_Exercise details_. Pull every line containing "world" from the data.

....................

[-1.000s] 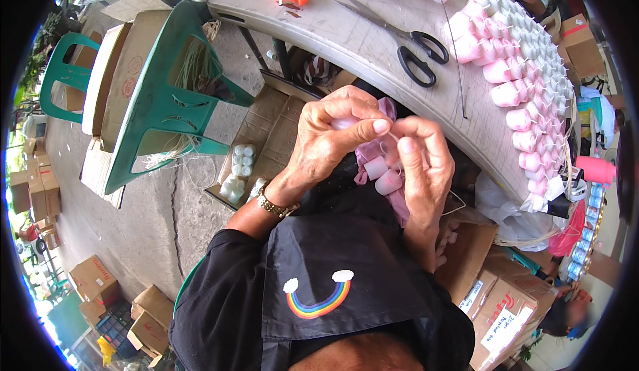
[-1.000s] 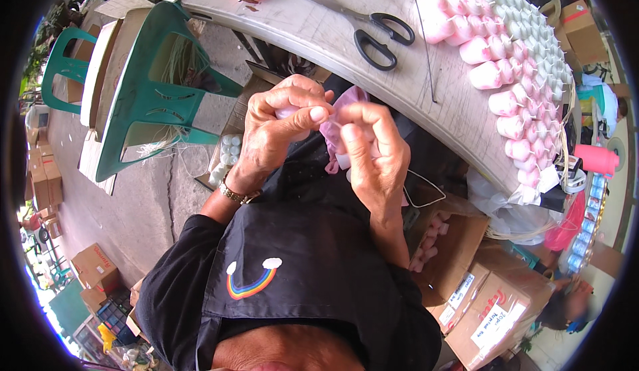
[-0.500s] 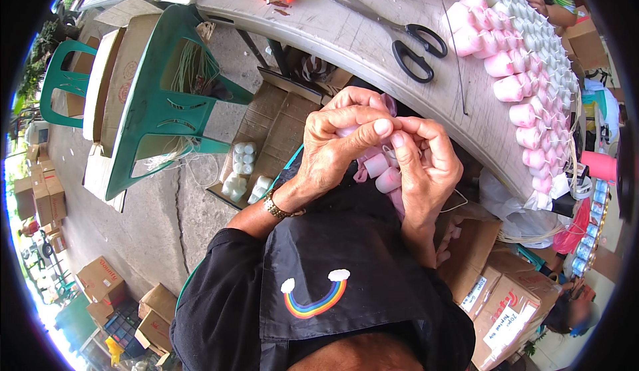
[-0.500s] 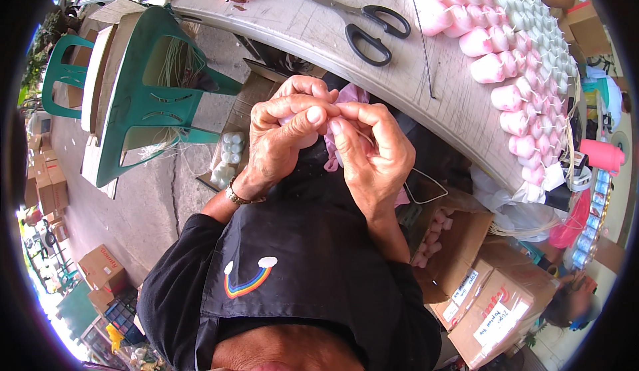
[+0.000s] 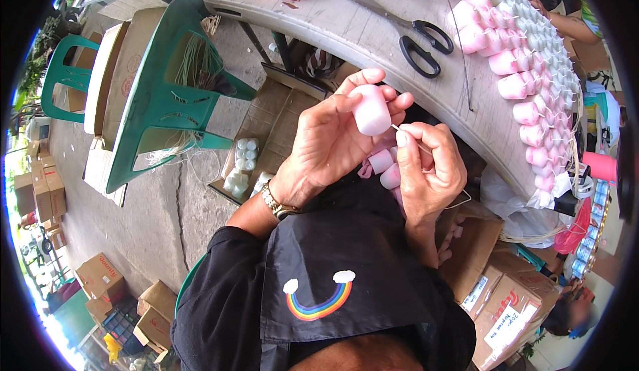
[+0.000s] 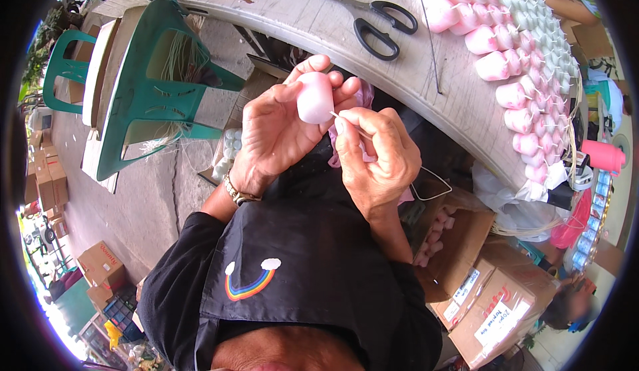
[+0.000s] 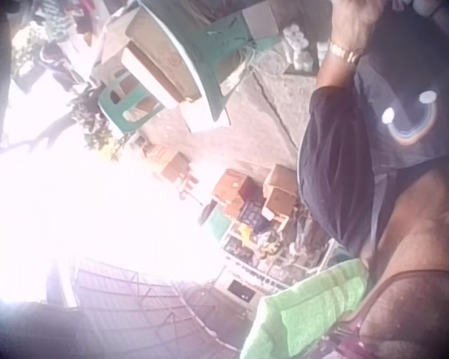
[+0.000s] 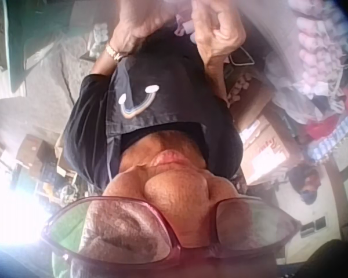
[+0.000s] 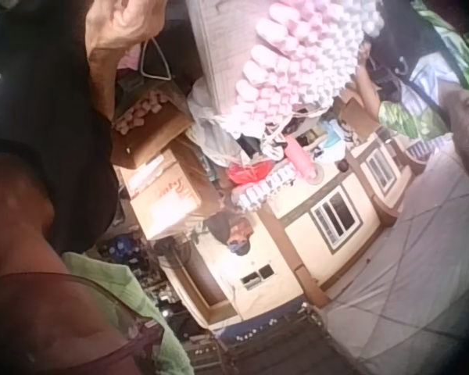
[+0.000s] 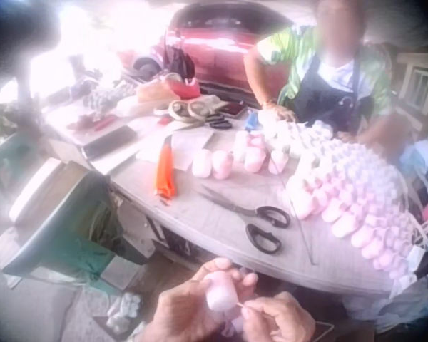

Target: The person inserts wicks into small pink and white cylindrical candles, ties the wicks, and trims them with scissors. They handle the candles one at a time, placing finished units on the table. A second person is visible across the table also working with candles.

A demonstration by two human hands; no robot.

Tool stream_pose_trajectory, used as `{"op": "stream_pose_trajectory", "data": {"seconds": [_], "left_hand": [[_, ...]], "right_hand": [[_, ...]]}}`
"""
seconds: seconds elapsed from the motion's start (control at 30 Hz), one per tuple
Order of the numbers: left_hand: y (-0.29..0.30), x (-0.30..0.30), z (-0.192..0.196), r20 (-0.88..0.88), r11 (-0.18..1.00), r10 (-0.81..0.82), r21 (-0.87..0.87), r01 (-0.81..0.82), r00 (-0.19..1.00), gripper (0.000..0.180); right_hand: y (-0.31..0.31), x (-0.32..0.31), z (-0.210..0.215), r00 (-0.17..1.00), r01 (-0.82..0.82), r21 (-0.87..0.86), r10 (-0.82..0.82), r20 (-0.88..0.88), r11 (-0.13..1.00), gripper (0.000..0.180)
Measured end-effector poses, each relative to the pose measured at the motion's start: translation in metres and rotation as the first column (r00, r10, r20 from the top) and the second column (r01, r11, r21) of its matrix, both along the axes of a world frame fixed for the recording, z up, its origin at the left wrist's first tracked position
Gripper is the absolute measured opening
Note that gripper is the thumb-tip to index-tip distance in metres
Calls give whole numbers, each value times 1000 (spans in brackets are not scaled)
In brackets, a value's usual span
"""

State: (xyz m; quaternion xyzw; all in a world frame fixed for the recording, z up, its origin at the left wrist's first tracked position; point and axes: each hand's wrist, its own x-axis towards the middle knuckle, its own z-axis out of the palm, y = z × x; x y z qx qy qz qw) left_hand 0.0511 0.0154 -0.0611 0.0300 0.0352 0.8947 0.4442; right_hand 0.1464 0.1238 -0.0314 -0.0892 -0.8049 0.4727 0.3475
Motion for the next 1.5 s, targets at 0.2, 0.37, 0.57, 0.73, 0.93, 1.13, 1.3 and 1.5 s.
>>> {"op": "stream_pose_trajectory", "data": {"seconds": [0.2,0.37,0.57,0.73,0.93,1.13,1.3,1.5], "left_hand": [[0,5,-5,25,1000,-21,-12,21,999,34],[4,12,-8,45,1000,-18,-9,19,999,30],[5,12,-7,15,1000,1,-17,-1,1000,26],[6,13,-4,-52,998,39,-57,-42,998,27],[9,15,1,-110,974,128,-170,-146,986,28],[8,14,2,-134,953,193,-211,-218,972,33],[4,13,1,-155,948,190,-228,-222,970,32],[4,14,-1,-173,944,201,-230,-238,964,34]], "right_hand": [[-4,-8,-9,995,19,129,-6,-96,991,16],[-4,-9,-12,996,55,267,-35,-79,962,17],[-2,-10,-12,996,74,370,-50,-74,926,17],[-1,-12,-12,995,85,402,-57,-80,912,17],[-1,-13,-11,994,110,500,-84,-74,859,16],[-2,-18,-13,995,79,482,-39,-93,873,20],[-1,-15,-14,999,43,413,-28,-44,910,20],[-1,-15,-17,996,35,306,-9,-85,951,17]]}}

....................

_Worked solution_.
Measured end-effector poses, each relative to the pose measured at the motion's start: translation in metres and rotation as the first column (r00, r10, r20 from the top) and the second column (r01, r11, r21) of its matrix, both along the axes of a world frame fixed for the recording, z up, its origin at the left wrist's first tracked position
State: (xyz m; quaternion xyzw; all in a world frame fixed for the recording, z up, its origin at the left wrist's first tracked position; point and axes: each hand's wrist, its own x-axis towards the middle knuckle, its own z-axis out of the palm, y = z × x; x y z qx qy qz qw) left_hand 0.0511 0.0154 -0.0611 0.0300 0.0352 0.8947 0.4442; right_hand 0.1464 0.1238 -0.0314 -0.0892 -0.8049 0.4727 0.3475

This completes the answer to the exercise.